"Hoje acordei para ser feliz, nada menos que isso."

terça-feira, 23 de março de 2010

Não era ruim vê-lo ali...



Não era ruim vê-lo ali
E ouvir seu respirar novamente próximo a ela,
ver o sobe e desce do seu peito varonil
que difundia olor do mais austero desejo impudico,
sem mais eufemismos.
Não era ruim compartilhar a mesma cama
e permanecerem se admirando por incansáveis instantes,
olhos nos olhos e não ponderarem nada.
Não era ruim chegar a casa e poder cair no sono
ambicionando pele na pele,
tudo-nada e mais;
dormir com o aroma do seu perfume amadeirado
fixo na tez que vestia seus ombros cândidos não era ruim.
Não era ruim sentir seu corpo aproximando-se ao dela
e movimentando-se por trás de uma porta entreaberta,
narrando, delineando, mais uma vez,
o que havia acabado, e acabou.
Não era ruim submergir em cálices
e roupas de cama desalinhadas,
não era ruim despirem-se
e juntos apagarem as luzes assegurando que entrariam,
insistiriam outra vez em um erro.
Não era ruim mergulhar de cabeça
e buscar no fundo uma camada de brio
que os confortasse em meio àquele ar álgido da madrugada de outono.
Não era ruim reviver,
não era ruim viver por horas algo novo-velho,
não era ruim por efêmeros segundos
sentir-se isento a quaisquer póstumos equívocos.
Não era ruim falar o que tinha pra falar
e ver nos olhos dele e dela
lágrimas do recordar de remotos ensaios compartilhados.
Não era ruim unirem-se cientes de que ela podia levantar-se
sem olhar para trás dando adeus àquilo tudo, e mesmo assim ficar.

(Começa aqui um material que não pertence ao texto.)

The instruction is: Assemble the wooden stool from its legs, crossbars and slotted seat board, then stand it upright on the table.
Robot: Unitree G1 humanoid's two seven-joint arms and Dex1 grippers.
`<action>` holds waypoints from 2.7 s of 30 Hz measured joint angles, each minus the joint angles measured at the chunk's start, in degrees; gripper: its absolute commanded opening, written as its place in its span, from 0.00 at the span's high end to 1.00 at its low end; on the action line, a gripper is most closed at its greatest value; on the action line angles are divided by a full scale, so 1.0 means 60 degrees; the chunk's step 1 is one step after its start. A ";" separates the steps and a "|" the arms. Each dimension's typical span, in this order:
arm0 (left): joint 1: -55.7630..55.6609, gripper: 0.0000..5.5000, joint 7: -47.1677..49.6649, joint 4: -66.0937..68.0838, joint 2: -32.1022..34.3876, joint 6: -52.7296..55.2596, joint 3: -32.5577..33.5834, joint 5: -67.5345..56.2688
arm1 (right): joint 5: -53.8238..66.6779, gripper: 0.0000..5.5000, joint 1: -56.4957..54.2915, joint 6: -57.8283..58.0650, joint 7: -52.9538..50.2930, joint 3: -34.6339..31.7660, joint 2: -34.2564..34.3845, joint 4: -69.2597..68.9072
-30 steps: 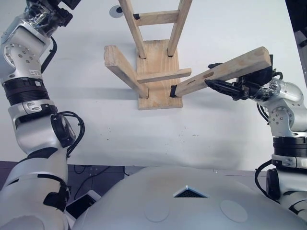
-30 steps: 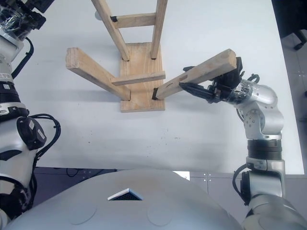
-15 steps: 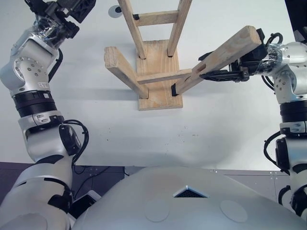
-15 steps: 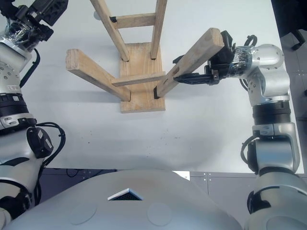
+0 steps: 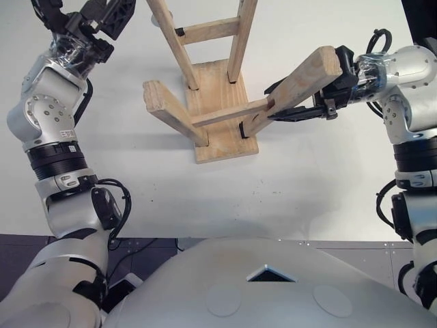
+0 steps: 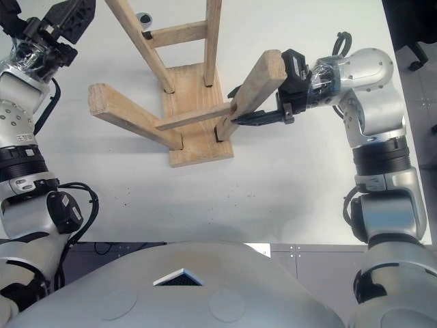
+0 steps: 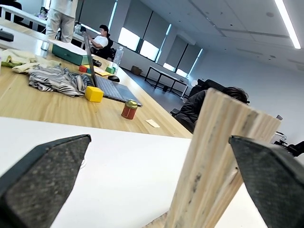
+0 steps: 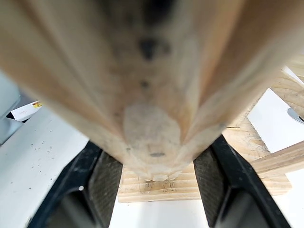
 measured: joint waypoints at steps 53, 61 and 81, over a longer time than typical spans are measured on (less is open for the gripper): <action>-0.5977 0.02 -0.4286 0.0972 0.2421 0.2649 -0.5793 0.4444 | -0.0417 0.63 -0.1676 0.0942 -0.1303 0.1084 0.0152 0.1081; -0.6305 0.02 -0.3189 0.4503 0.3176 0.1154 0.0177 0.1246 | -0.0746 0.63 -0.1712 0.0935 -0.2478 0.1612 0.0770 0.0798; -0.5173 0.35 -0.6957 -0.2604 0.2337 0.2349 -0.8341 0.2976 | -0.0745 0.63 -0.1865 0.0913 -0.2485 0.1741 0.0782 0.0834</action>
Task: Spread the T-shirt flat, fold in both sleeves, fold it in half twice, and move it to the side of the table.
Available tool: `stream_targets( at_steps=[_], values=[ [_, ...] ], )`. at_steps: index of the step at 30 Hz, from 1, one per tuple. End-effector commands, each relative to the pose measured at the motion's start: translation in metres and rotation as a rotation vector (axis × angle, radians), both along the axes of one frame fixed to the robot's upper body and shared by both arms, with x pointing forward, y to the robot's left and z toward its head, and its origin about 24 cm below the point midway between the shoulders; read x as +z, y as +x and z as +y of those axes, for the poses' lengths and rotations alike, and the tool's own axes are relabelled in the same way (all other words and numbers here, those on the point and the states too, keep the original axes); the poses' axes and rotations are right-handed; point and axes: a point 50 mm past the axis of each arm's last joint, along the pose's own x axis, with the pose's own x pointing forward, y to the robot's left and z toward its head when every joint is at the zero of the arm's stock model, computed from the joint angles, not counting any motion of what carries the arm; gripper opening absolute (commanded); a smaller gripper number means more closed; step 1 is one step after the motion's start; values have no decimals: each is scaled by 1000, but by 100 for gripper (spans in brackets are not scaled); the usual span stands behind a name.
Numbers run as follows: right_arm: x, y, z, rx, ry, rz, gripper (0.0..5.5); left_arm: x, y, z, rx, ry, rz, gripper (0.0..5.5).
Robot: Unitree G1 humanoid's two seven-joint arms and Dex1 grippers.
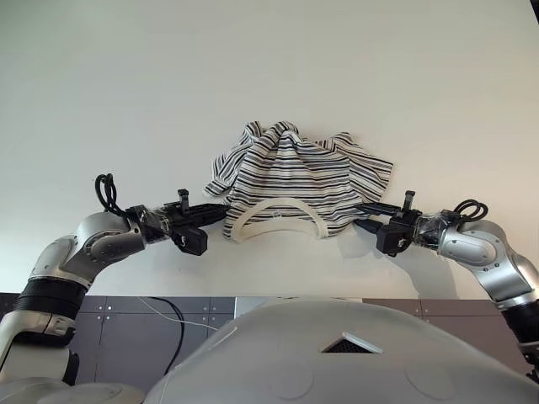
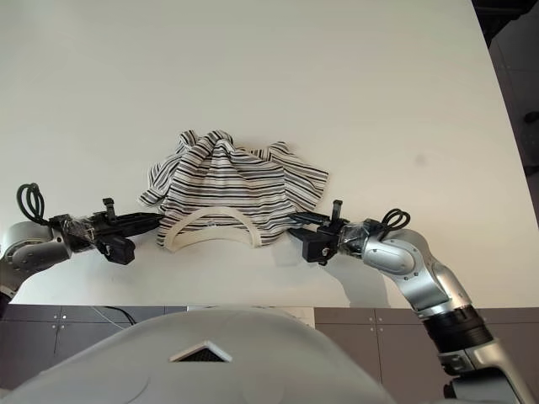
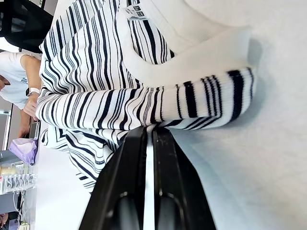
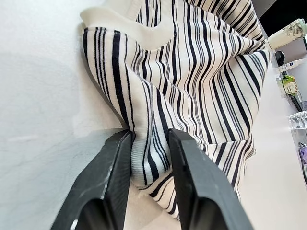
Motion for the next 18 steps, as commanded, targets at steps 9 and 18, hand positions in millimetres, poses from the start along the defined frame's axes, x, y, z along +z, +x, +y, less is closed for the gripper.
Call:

Não era ruim arquitetar que dissimulados
podiam cobiçar ser distintos e loucos,
sabendo que lá fora teriam que fingir ser iguais aos demais, e não eram.

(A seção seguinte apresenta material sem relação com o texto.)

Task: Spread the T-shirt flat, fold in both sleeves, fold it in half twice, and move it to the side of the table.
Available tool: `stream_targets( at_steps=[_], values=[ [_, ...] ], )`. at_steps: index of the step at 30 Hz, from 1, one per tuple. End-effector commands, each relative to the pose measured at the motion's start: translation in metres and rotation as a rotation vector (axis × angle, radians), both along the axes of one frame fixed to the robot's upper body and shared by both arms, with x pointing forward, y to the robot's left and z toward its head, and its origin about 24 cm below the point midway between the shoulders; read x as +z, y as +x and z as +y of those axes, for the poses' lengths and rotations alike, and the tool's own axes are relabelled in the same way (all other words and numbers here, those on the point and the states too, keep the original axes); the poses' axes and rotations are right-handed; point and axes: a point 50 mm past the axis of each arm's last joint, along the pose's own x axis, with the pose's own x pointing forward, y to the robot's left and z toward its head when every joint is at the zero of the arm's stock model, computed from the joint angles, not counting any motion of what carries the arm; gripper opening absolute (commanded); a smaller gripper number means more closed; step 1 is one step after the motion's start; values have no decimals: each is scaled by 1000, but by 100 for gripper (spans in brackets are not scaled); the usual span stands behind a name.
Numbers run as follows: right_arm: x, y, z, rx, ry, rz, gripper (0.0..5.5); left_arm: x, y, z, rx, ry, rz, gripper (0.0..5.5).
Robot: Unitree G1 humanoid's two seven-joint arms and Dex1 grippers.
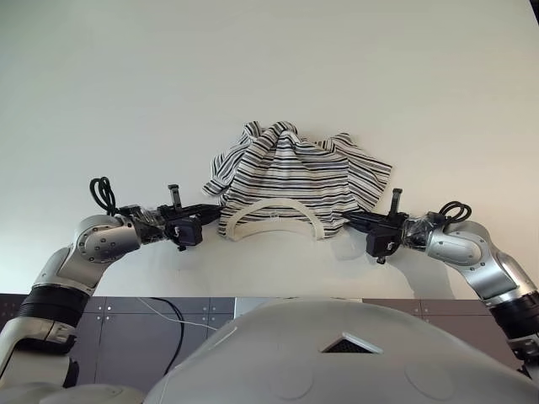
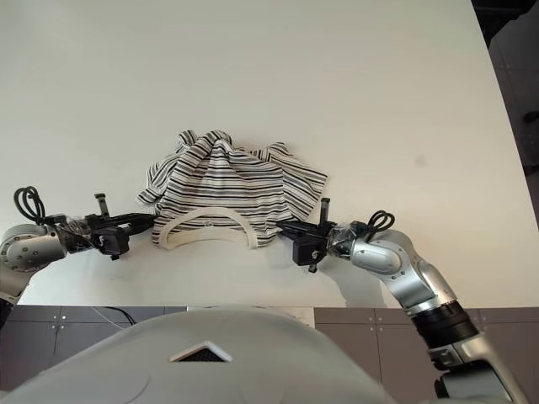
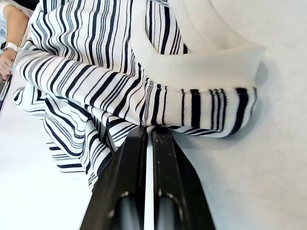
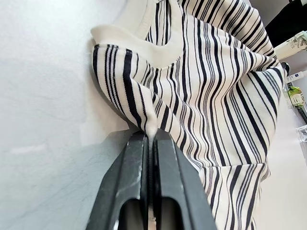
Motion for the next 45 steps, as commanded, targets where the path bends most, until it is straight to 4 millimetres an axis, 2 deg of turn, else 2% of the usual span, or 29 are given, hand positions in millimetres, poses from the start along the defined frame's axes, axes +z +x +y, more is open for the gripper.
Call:
stream_targets(
  at_steps=[1, 10, 17, 29, 32, 35, 37, 39, 41, 45],
  values=[
    [-8, -1, -16, -27, -83, 46, 12, -2, -1, 12, 78, 22, 50, 10],
    [-12, -3, -28, -36, -111, 65, 12, 6, 6, 19, 154, -21, 34, 10],
    [-13, -5, -34, -27, -123, 66, 12, 6, 5, 16, 163, -59, 41, 10],
    [-9, -7, -37, -47, -94, 60, 12, 10, 5, 18, 393, -281, 183, 10],
    [17, 2, -28, -96, 51, 51, 12, 27, 14, 13, 388, -329, 139, 10],
    [59, 16, -25, -134, 193, 44, 12, 56, 26, 4, 310, -328, 77, 10],
    [95, 35, -27, -157, 279, 33, 12, 80, 41, -5, 232, -316, 27, 10],
    [134, 64, -29, -164, 359, 20, 12, 104, 63, -13, 185, -314, -31, 10],
    [166, 96, -30, -151, 406, 29, 12, 121, 93, -17, 199, -317, -74, 10],
    [208, 176, -35, -214, 414, 28, 12, 153, 168, -20, 317, -327, -137, 10]
  ],
)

Não era ruim compartilhar do mesmo frenesi.
Sentir aqueles velhos fios de cabelo
caindo sobre suas vestes novamente não era ruim.
Não era ruim transpirarem juntos
como se sofressem da mesma epidemia, e sofriam.
Não era ruim abrir a porta para deixá-lo entrar.
Saber que não poderia simplesmente
dar meia-volta para ir embora não era ruim.
Não era ruim, ruim não era;
nada era ruim e nada nunca seria ruim.
Por mais desatentos que estivessem ainda eram-se contemporâneos.